Of course, the devil is in the details as to how one finds an 'anchor point'.
The way it was explained to me was that each frame undergoes a calculation using
Fourier Transforms, and the FT value is basically what's used for this value; the differences in the frame-to-frame value of the FT calculuation is indicative of how much the 2nd frame shifted vs frame #1 (think simple subtraction to get the stabilization offset). Then frame #3 can be done, #4, #5, etc.
To illustrate by analogy, envison one's frame of view for an image to be one playing card...the King of Clubs.

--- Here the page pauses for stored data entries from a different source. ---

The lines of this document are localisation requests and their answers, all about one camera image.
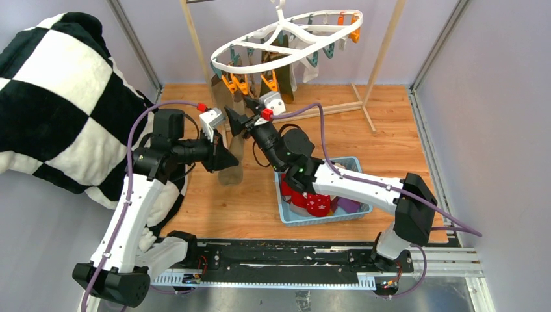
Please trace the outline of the grey striped sock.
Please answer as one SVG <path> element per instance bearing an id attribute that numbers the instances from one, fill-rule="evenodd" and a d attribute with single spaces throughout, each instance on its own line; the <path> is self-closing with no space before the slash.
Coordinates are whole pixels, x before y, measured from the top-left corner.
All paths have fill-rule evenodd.
<path id="1" fill-rule="evenodd" d="M 294 213 L 295 215 L 301 216 L 301 217 L 312 217 L 312 214 L 307 210 L 306 207 L 300 207 L 298 205 L 294 205 L 291 203 L 288 206 L 290 212 Z"/>

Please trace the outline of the light blue plastic basket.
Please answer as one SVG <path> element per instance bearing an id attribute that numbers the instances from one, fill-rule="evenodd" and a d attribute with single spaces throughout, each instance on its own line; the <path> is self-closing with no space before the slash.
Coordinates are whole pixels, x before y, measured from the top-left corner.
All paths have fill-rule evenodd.
<path id="1" fill-rule="evenodd" d="M 301 217 L 298 216 L 292 212 L 290 212 L 288 206 L 290 205 L 287 203 L 280 191 L 280 182 L 283 180 L 284 174 L 281 172 L 275 172 L 274 173 L 274 182 L 276 183 L 276 194 L 277 194 L 277 200 L 278 200 L 278 207 L 279 207 L 279 215 L 282 223 L 286 225 L 287 227 L 294 227 L 294 226 L 308 226 L 308 225 L 314 225 L 314 224 L 325 224 L 325 223 L 331 223 L 331 222 L 342 222 L 342 221 L 348 221 L 348 220 L 356 220 L 356 219 L 362 219 L 365 215 L 372 212 L 373 207 L 368 204 L 362 203 L 361 210 L 357 213 L 351 213 L 347 214 L 345 213 L 341 208 L 338 208 L 337 206 L 337 200 L 335 200 L 335 209 L 333 210 L 333 214 L 331 216 L 325 216 L 325 217 Z"/>

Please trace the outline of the red snowflake sock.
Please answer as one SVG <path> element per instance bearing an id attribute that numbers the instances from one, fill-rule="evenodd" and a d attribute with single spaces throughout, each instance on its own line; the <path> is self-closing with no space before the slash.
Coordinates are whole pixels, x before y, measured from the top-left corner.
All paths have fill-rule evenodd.
<path id="1" fill-rule="evenodd" d="M 325 217 L 333 214 L 332 197 L 321 194 L 303 193 L 305 210 L 309 216 Z"/>

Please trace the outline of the purple orange striped sock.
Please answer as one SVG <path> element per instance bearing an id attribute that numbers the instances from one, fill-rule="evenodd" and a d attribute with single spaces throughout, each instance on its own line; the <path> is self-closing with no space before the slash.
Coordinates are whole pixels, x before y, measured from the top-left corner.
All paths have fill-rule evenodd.
<path id="1" fill-rule="evenodd" d="M 362 204 L 357 201 L 349 200 L 347 198 L 339 198 L 337 200 L 337 206 L 338 208 L 341 208 L 345 213 L 351 214 L 359 212 L 361 210 Z"/>

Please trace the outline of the argyle brown sock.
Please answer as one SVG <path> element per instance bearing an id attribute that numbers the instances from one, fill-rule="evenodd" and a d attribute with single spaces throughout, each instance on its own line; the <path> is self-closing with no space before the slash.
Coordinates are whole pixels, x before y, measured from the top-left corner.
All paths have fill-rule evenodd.
<path id="1" fill-rule="evenodd" d="M 251 48 L 246 49 L 247 54 L 247 60 L 248 60 L 248 66 L 253 66 L 257 64 L 257 59 L 255 58 L 255 50 Z M 266 77 L 264 76 L 263 72 L 255 72 L 249 74 L 250 82 L 252 83 L 252 91 L 251 94 L 254 95 L 255 98 L 259 98 L 265 93 L 267 93 L 270 89 L 265 83 Z"/>

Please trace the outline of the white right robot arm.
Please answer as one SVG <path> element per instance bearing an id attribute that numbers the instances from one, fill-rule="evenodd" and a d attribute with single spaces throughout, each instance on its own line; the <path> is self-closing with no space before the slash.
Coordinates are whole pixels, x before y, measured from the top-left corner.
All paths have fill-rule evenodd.
<path id="1" fill-rule="evenodd" d="M 255 125 L 262 114 L 247 117 L 226 108 L 233 135 L 251 137 L 276 172 L 294 191 L 346 198 L 386 211 L 394 221 L 376 237 L 369 263 L 379 271 L 396 266 L 403 250 L 428 243 L 437 200 L 424 180 L 377 177 L 337 168 L 330 160 L 312 156 L 314 144 L 304 131 L 281 134 L 271 122 Z"/>

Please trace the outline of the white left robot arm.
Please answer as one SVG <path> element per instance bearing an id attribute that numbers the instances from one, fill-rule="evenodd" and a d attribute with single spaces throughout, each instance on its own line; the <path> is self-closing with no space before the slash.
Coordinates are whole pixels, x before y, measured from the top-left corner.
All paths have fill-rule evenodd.
<path id="1" fill-rule="evenodd" d="M 183 138 L 183 111 L 161 109 L 153 117 L 152 132 L 145 137 L 149 146 L 140 144 L 128 152 L 127 176 L 107 231 L 91 260 L 73 269 L 73 279 L 84 288 L 81 311 L 87 310 L 90 296 L 123 307 L 139 306 L 151 282 L 176 263 L 183 268 L 198 264 L 205 270 L 207 261 L 199 255 L 196 236 L 181 231 L 171 232 L 138 254 L 147 218 L 175 171 L 196 163 L 209 172 L 238 164 L 217 131 L 224 122 L 221 110 L 203 105 L 197 109 L 201 111 L 201 126 L 196 139 Z"/>

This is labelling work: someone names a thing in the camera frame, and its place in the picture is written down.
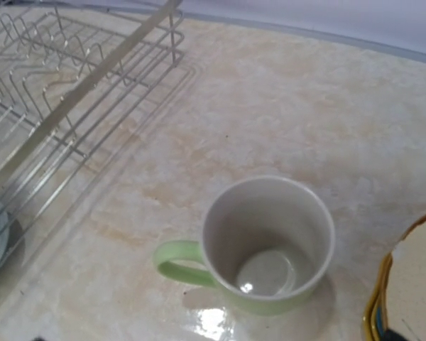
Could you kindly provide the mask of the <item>cream speckled plate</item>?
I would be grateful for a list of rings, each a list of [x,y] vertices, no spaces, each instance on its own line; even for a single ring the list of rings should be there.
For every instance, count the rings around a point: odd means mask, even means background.
[[[407,340],[426,340],[426,218],[393,249],[383,297],[386,327]]]

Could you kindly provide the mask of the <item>blue dotted plate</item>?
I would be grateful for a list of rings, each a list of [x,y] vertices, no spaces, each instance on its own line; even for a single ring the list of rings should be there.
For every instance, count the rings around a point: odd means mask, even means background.
[[[383,322],[381,317],[381,307],[375,303],[371,311],[371,334],[374,340],[380,340],[384,334]]]

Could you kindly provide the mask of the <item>green ceramic mug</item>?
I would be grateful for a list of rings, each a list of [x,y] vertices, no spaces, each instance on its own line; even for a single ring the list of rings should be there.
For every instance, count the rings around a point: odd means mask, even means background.
[[[248,313],[279,315],[316,289],[335,246],[332,216],[311,189],[260,175],[220,192],[200,238],[161,244],[153,265],[174,281],[218,289]]]

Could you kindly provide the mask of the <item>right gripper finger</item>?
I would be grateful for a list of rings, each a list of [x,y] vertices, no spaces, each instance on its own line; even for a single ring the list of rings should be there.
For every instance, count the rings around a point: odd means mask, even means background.
[[[387,329],[381,335],[381,341],[409,341],[409,339],[394,330]]]

Take the King of Clubs (Card #1) and now place the Queen of Diamonds (Card #2 - yes, the next frame of video) on top of #1 ... randomly.

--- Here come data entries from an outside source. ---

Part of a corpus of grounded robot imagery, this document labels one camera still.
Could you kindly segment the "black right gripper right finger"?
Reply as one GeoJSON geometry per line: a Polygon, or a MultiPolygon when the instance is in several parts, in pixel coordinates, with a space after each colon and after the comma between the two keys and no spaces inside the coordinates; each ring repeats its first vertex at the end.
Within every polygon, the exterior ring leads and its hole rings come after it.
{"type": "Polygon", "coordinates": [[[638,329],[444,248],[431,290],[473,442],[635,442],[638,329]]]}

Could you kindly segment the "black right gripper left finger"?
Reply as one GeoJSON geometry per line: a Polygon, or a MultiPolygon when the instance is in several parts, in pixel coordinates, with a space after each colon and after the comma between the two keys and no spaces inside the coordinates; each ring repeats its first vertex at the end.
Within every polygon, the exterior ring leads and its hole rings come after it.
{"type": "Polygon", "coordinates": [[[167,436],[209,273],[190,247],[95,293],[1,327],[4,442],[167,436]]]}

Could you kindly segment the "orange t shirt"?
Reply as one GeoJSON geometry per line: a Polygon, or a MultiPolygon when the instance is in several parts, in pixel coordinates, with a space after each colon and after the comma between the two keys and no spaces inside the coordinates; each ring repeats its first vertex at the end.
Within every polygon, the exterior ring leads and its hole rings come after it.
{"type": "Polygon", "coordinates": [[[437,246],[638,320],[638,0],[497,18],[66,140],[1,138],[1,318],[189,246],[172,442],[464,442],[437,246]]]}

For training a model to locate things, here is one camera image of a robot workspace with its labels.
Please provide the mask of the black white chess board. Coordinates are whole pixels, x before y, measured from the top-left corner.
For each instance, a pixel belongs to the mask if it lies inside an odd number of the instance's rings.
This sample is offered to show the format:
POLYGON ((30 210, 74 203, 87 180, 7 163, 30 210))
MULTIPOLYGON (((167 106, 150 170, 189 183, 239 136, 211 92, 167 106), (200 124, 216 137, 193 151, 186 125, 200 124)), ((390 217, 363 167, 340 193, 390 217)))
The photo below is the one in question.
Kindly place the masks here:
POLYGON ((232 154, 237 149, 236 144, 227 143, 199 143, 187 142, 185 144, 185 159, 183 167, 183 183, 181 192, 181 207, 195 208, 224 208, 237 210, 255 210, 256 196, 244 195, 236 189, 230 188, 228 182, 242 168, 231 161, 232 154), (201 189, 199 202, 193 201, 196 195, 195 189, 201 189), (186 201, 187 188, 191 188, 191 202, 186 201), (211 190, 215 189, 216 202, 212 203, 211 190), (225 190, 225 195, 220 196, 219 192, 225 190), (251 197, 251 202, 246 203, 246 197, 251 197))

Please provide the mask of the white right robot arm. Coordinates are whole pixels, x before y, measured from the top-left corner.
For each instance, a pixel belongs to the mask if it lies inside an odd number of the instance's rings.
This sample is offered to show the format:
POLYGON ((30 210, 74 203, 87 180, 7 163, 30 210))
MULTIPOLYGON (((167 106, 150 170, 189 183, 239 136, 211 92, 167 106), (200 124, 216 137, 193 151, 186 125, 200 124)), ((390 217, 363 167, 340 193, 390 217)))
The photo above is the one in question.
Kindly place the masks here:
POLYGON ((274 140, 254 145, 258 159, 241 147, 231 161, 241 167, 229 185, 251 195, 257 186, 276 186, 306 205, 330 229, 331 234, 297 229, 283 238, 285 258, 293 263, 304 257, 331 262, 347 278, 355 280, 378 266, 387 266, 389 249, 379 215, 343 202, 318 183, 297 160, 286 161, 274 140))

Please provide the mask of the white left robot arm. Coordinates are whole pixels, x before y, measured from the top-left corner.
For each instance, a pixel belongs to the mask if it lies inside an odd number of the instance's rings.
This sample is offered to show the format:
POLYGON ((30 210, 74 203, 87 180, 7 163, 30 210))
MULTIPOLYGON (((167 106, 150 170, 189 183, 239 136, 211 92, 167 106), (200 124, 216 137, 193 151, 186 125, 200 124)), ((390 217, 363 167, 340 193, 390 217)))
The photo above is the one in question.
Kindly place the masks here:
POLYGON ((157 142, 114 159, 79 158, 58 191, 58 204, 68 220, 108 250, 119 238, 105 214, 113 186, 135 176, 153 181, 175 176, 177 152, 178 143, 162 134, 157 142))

This randomness is your "shake". Thinking in geometric terms, we can quantify the misallignment of the two cards as an (X, Y) offset & a rotation.

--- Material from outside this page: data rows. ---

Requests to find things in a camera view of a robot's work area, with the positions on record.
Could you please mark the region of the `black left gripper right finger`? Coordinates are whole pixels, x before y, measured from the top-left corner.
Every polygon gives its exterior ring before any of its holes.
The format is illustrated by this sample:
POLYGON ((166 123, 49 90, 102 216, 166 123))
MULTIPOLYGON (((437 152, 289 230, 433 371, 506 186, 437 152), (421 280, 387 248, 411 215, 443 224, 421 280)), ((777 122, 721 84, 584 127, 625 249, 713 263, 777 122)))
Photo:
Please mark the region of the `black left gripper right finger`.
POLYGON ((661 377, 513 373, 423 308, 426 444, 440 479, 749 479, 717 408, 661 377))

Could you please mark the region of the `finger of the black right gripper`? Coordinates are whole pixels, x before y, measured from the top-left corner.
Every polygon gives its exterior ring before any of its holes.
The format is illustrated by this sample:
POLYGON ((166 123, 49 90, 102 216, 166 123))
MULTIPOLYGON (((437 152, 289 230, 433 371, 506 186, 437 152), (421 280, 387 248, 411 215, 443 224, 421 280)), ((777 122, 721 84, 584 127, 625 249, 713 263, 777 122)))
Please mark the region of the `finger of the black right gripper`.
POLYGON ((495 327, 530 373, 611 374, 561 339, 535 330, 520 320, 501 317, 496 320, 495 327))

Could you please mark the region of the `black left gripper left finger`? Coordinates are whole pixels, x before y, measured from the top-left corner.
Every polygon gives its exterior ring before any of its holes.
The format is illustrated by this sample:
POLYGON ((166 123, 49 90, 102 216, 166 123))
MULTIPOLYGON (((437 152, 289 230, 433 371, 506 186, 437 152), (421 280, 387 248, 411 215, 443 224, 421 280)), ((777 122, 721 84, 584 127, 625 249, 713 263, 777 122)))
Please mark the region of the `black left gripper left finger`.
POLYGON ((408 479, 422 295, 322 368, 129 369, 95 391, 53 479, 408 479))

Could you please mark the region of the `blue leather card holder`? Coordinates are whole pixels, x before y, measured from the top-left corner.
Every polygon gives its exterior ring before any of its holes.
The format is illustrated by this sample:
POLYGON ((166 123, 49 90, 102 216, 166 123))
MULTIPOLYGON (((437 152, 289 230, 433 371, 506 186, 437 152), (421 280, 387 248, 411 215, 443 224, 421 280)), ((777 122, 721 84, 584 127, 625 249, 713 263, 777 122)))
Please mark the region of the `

Now if we visually look at the cards, we can see part of the King sticking out from under the Queen - that's the misalligment, so what we will end up doing to make a stabilized view is that we'll pull out a knife and cut (think of this as a "crop") away any part of card #1 (the King) that you see sticking out from under #2 (Queen) ... but we're only halfway: flip the stack over, and now cut away any part of card #2 (the Queen) that you see sticking out from under the previously-trimmed card #1 (King). Now, you have two pieces of cards that are identically shaped, but neither which is fully whole anymore. Congratulations, you now have a stabilized two frame movie.
Now toss on the Jack of Spades (Card#3) and cut again, both sides. Then the Ace of Hearts (Card #4), cut both sides again, etc.
Now take a look at your four card stack ... its probably smaller than the first two cards, isn't it?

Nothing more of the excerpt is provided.